> _YOUR TASK_: Could you retype, exactly as written, every line from the top of the records through the line that contains "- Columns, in"?

(Records from a collection)
- Opening Delimiter -

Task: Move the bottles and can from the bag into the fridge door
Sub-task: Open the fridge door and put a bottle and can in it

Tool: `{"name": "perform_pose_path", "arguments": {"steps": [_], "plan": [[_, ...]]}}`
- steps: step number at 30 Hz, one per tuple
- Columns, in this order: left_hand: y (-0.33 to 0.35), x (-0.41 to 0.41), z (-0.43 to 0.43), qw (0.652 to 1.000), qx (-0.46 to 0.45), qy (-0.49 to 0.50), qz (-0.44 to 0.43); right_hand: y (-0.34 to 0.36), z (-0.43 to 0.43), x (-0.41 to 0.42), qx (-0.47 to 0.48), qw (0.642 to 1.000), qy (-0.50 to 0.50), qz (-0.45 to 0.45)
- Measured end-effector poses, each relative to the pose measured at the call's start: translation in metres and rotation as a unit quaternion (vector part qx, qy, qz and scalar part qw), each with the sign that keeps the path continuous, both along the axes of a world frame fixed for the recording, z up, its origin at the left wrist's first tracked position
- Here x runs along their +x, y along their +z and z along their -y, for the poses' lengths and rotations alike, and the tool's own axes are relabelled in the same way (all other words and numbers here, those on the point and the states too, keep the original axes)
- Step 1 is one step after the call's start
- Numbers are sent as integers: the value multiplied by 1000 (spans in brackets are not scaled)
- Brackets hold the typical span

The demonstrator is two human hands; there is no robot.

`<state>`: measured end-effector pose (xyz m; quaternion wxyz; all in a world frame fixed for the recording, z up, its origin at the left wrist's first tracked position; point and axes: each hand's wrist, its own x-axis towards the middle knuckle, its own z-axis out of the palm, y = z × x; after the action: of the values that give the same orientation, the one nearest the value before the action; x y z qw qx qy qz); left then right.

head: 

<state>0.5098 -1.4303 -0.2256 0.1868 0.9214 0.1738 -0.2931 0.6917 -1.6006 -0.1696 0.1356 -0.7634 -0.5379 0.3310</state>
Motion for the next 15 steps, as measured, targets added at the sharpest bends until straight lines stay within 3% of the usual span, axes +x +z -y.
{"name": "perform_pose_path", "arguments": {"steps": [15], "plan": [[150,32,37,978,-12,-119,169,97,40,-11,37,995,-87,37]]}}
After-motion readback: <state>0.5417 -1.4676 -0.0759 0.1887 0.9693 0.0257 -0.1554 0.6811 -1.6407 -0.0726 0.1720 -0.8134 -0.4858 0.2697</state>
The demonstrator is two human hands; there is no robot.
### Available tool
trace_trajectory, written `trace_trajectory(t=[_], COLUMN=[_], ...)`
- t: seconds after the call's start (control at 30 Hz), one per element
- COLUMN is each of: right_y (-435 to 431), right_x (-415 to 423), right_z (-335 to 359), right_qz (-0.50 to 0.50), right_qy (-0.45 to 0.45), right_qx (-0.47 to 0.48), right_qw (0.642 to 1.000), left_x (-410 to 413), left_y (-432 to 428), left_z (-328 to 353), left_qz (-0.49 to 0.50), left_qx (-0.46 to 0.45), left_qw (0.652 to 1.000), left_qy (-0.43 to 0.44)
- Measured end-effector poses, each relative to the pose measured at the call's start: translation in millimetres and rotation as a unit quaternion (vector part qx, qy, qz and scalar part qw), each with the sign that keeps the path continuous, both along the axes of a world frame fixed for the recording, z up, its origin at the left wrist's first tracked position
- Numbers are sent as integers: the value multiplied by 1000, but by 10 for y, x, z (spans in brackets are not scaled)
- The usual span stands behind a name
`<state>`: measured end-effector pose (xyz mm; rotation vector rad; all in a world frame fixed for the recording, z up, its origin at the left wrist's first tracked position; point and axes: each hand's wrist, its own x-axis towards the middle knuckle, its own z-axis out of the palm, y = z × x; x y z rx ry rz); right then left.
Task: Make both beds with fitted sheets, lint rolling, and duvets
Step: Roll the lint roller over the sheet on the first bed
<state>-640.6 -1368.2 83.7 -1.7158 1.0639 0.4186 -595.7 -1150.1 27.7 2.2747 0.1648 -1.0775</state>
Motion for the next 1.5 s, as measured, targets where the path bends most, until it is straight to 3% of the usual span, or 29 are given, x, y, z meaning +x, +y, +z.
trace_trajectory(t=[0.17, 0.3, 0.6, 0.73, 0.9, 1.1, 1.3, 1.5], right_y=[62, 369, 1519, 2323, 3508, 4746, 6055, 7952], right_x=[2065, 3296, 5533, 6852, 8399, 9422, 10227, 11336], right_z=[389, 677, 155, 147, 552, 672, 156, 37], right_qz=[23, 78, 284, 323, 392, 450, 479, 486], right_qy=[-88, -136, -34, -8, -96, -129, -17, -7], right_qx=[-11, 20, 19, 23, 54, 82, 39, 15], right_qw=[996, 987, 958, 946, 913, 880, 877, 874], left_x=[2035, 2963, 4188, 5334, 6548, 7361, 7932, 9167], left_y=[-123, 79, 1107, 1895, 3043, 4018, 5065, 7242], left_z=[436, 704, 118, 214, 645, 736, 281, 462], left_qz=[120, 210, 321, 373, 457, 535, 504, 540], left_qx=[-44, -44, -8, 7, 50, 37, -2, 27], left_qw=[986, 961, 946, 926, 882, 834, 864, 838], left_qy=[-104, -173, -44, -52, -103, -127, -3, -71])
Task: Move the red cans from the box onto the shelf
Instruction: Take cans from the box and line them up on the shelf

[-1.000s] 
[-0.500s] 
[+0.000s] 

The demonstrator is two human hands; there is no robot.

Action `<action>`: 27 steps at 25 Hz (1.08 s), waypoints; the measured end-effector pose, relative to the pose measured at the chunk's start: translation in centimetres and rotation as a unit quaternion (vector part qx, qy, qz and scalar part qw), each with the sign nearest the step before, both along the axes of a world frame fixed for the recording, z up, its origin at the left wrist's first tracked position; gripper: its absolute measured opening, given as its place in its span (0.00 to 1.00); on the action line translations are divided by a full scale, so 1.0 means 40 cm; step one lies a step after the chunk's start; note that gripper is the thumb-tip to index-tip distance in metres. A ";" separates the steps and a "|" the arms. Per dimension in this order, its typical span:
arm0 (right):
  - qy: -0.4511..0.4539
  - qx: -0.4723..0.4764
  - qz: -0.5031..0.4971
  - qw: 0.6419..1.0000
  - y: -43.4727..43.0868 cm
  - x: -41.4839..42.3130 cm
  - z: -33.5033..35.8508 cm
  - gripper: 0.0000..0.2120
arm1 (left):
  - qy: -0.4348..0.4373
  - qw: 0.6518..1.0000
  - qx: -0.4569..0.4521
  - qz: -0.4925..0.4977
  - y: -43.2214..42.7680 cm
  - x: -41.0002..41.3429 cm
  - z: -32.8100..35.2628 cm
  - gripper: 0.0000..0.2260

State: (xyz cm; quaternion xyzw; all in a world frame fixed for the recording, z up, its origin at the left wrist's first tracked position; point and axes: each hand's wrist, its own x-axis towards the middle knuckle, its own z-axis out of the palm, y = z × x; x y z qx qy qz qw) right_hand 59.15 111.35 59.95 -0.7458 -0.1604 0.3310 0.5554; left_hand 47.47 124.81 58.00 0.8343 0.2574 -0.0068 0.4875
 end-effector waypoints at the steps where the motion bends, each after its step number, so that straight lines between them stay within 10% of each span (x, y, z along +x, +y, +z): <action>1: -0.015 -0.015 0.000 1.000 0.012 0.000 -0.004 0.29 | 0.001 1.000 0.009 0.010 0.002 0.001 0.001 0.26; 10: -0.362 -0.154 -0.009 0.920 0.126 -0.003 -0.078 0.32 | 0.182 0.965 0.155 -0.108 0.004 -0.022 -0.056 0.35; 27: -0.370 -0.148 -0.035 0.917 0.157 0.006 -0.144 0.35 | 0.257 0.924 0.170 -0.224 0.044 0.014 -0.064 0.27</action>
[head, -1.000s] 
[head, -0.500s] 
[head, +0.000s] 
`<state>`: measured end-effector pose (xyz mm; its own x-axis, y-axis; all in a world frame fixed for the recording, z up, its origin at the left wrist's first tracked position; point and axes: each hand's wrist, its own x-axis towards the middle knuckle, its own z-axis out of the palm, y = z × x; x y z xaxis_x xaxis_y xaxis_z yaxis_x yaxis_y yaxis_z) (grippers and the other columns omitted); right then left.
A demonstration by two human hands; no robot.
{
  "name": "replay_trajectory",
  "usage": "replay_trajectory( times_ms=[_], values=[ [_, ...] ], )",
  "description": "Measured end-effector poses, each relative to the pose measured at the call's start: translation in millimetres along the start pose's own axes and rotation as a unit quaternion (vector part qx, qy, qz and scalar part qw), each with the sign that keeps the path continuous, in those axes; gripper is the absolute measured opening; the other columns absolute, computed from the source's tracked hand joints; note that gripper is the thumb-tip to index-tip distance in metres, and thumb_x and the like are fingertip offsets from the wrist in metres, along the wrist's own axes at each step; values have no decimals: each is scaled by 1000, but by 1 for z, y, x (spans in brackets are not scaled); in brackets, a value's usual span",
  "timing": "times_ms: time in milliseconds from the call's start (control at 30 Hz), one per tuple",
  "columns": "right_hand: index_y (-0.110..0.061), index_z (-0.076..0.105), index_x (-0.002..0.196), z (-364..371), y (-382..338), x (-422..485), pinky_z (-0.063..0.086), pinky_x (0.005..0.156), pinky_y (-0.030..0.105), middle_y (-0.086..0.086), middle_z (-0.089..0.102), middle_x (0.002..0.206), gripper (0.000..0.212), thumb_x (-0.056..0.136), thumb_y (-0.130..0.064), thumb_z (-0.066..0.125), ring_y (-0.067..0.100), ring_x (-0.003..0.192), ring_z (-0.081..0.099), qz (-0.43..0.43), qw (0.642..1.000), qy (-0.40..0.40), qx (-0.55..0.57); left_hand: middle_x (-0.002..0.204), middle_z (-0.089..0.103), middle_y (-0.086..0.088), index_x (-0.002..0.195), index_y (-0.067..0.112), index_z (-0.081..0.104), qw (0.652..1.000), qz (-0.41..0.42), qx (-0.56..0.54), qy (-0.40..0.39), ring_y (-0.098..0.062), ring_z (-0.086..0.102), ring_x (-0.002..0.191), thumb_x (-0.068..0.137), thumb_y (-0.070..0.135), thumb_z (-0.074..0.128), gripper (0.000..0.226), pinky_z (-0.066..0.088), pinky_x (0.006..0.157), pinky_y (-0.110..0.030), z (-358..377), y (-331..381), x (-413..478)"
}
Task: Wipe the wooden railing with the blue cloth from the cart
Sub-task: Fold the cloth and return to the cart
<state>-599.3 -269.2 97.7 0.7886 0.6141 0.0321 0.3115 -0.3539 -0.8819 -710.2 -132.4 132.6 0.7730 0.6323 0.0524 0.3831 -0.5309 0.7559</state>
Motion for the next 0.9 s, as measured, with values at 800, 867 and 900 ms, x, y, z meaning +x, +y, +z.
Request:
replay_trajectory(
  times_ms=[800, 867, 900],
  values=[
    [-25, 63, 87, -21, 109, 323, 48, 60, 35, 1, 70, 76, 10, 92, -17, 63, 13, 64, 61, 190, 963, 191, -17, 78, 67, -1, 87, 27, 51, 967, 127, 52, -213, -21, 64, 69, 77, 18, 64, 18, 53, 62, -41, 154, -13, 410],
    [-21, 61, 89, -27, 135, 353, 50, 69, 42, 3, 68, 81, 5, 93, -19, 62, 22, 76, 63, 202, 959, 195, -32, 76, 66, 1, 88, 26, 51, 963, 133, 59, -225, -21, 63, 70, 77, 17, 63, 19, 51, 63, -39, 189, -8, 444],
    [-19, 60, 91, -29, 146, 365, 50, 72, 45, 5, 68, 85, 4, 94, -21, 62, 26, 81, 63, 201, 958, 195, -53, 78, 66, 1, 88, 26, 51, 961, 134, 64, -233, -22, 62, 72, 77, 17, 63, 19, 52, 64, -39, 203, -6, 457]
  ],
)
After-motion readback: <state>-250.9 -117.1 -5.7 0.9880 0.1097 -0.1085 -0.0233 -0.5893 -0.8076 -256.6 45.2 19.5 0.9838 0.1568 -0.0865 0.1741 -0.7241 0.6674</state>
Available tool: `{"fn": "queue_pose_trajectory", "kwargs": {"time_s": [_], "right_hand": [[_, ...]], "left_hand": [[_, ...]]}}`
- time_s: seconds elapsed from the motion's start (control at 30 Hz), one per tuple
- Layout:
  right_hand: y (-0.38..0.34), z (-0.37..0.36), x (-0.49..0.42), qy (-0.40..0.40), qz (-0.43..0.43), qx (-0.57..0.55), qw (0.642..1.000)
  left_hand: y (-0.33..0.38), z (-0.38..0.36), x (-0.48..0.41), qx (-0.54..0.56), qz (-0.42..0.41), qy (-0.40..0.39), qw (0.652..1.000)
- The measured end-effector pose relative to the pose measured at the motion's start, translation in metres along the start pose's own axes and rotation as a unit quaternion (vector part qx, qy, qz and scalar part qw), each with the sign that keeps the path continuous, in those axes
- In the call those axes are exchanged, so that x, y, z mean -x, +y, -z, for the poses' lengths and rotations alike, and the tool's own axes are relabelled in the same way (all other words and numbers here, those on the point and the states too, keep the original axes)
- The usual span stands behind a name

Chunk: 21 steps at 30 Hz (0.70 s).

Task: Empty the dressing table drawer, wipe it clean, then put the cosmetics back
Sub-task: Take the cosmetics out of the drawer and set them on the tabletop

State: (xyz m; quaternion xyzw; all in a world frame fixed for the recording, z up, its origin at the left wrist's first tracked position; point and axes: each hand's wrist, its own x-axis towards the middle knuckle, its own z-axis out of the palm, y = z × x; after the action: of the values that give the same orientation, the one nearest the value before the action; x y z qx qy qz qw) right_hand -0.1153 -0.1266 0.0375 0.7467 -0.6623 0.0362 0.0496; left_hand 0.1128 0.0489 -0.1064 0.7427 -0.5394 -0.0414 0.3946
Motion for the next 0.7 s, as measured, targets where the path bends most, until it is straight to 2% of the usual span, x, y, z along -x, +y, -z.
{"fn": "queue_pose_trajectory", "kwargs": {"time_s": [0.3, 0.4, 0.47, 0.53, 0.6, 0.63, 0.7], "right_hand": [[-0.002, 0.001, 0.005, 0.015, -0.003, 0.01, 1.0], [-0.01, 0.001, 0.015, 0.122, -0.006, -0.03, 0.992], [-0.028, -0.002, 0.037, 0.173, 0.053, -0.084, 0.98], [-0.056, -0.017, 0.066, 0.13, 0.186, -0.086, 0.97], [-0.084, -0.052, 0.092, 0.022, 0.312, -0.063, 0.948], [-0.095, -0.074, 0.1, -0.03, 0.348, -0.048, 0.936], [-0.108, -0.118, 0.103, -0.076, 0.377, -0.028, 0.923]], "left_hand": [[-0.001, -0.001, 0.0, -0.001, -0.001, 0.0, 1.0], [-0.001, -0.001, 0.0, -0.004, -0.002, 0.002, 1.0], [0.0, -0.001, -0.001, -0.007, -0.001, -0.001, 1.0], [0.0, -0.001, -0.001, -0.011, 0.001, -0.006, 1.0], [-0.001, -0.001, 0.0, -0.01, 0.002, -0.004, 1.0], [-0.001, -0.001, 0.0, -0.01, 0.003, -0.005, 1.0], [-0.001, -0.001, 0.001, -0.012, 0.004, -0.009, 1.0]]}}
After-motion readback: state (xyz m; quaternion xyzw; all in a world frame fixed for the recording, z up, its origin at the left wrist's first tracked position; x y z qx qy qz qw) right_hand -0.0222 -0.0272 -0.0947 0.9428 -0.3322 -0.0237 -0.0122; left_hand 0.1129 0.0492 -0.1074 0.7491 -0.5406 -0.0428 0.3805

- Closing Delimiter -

> _FINAL ANSWER_:
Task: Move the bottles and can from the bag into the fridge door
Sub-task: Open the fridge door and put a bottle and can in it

Tool: `{"name": "perform_pose_path", "arguments": {"steps": [_], "plan": [[_, ...]]}}`
- steps: step number at 30 Hz, one per tuple
- Columns, in this order: left_hand: y (-0.33 to 0.35), x (-0.41 to 0.41), z (-0.43 to 0.43), qw (0.652 to 1.000), qx (-0.46 to 0.45), qy (-0.49 to 0.50), qz (-0.44 to 0.43); right_hand: y (-0.34 to 0.36), z (-0.43 to 0.43), x (-0.41 to 0.42), qx (-0.47 to 0.48), qw (0.642 to 1.000), qy (-0.50 to 0.50), qz (-0.45 to 0.45)

With this, the exercise has been completed.